_Collected data_.
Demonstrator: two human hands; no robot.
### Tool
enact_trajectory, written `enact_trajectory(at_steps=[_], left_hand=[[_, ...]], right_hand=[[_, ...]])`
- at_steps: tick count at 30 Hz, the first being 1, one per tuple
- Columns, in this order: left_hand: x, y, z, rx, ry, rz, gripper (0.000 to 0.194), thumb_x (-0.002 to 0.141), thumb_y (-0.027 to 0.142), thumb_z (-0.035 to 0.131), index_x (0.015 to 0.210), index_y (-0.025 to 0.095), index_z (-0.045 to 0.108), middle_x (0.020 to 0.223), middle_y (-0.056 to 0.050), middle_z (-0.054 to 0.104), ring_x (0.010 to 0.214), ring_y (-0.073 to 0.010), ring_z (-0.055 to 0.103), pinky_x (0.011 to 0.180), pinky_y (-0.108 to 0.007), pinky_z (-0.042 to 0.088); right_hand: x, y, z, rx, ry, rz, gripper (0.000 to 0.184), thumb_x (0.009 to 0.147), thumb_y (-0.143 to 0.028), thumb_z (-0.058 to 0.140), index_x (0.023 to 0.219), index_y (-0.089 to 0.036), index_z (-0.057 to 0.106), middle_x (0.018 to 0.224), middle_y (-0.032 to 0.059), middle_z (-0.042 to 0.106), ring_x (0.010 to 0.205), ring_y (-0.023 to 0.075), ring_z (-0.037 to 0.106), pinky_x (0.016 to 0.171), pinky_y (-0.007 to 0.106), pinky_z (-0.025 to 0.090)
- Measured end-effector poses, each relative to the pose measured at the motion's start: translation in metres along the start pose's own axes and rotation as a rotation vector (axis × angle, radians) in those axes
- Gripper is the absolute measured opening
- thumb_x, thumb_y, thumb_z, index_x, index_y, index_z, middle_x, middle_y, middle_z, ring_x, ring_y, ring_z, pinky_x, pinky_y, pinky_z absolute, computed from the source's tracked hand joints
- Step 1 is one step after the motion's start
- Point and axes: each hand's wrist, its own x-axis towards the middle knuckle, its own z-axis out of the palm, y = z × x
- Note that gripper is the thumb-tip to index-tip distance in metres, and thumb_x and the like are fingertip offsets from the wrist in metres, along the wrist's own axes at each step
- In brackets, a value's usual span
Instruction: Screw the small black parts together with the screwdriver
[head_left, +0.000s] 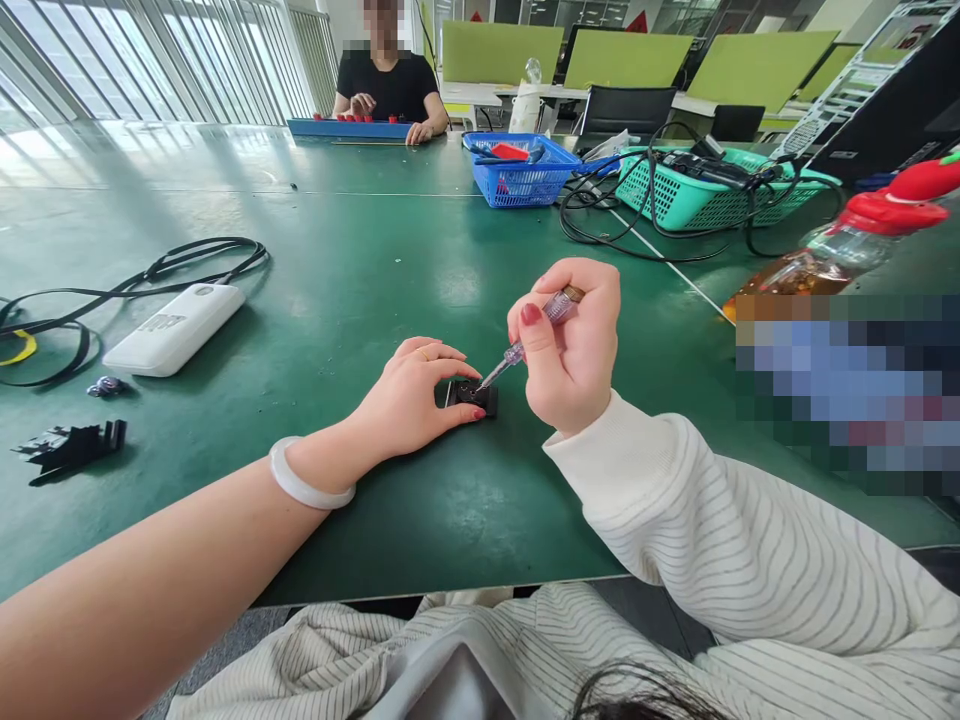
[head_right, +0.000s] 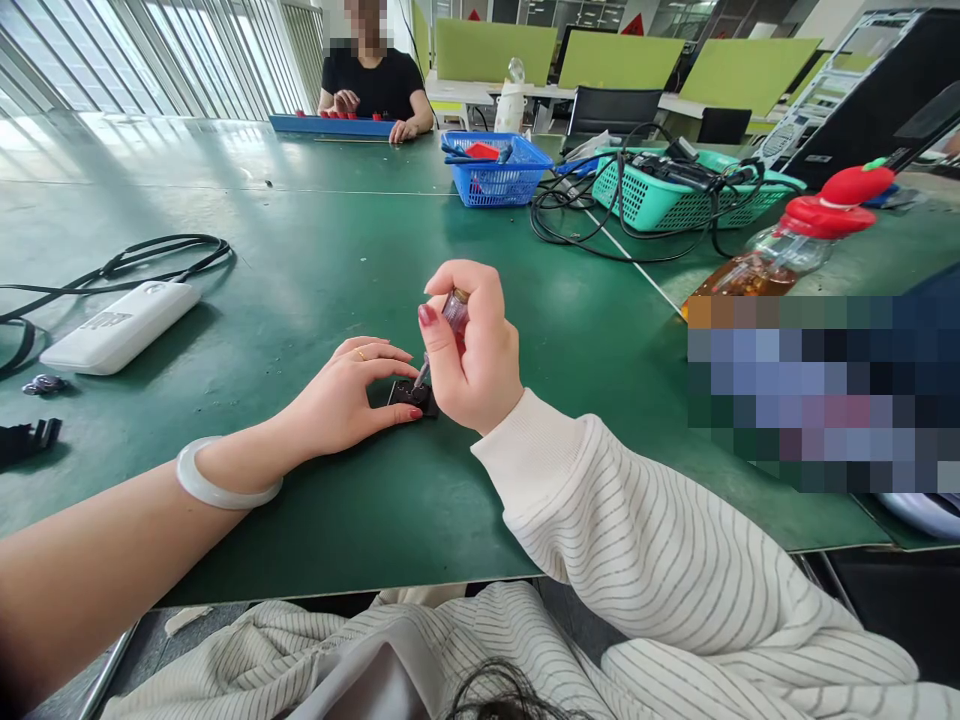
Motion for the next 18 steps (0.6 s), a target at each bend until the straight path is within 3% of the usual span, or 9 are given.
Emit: enact_trajectory(at_steps=[5, 13, 18], left_hand=[[0.0008, -0.0004, 0.0007, -0.005, -0.007, -0.008, 0.035, 0.078, 0.045, 0.083, 0.109, 0.027, 0.081, 0.128, -0.008, 0.072, 0.134, -0.0357, 0.053, 0.121, -0.059, 0.040], [0.0019, -0.0008, 0.0007, -0.036, -0.023, -0.008, 0.033, 0.079, 0.045, 0.081, 0.107, 0.027, 0.079, 0.127, -0.007, 0.072, 0.135, -0.0340, 0.052, 0.123, -0.057, 0.036], [0.0021, -0.0021, 0.0005, -0.046, -0.025, -0.012, 0.033, 0.080, 0.046, 0.080, 0.106, 0.026, 0.079, 0.127, -0.007, 0.073, 0.135, -0.0336, 0.052, 0.124, -0.056, 0.035]], right_hand=[[0.0011, -0.0058, 0.0006, 0.009, 0.067, -0.016, 0.011, 0.105, -0.036, 0.050, 0.113, -0.029, 0.047, 0.089, -0.0022, 0.052, 0.054, 0.0074, 0.048, 0.052, 0.026, 0.046], [0.0012, -0.0081, -0.0030, -0.010, -0.107, -0.031, 0.015, 0.107, -0.038, 0.043, 0.116, -0.027, 0.046, 0.087, -0.0034, 0.053, 0.057, 0.0072, 0.050, 0.056, 0.026, 0.050], [0.0014, -0.0102, -0.0028, -0.026, -0.067, -0.085, 0.008, 0.105, -0.029, 0.045, 0.112, -0.027, 0.047, 0.088, -0.0024, 0.056, 0.057, 0.0074, 0.052, 0.054, 0.024, 0.049]])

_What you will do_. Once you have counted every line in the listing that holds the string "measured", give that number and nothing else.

_Problem solution_. 2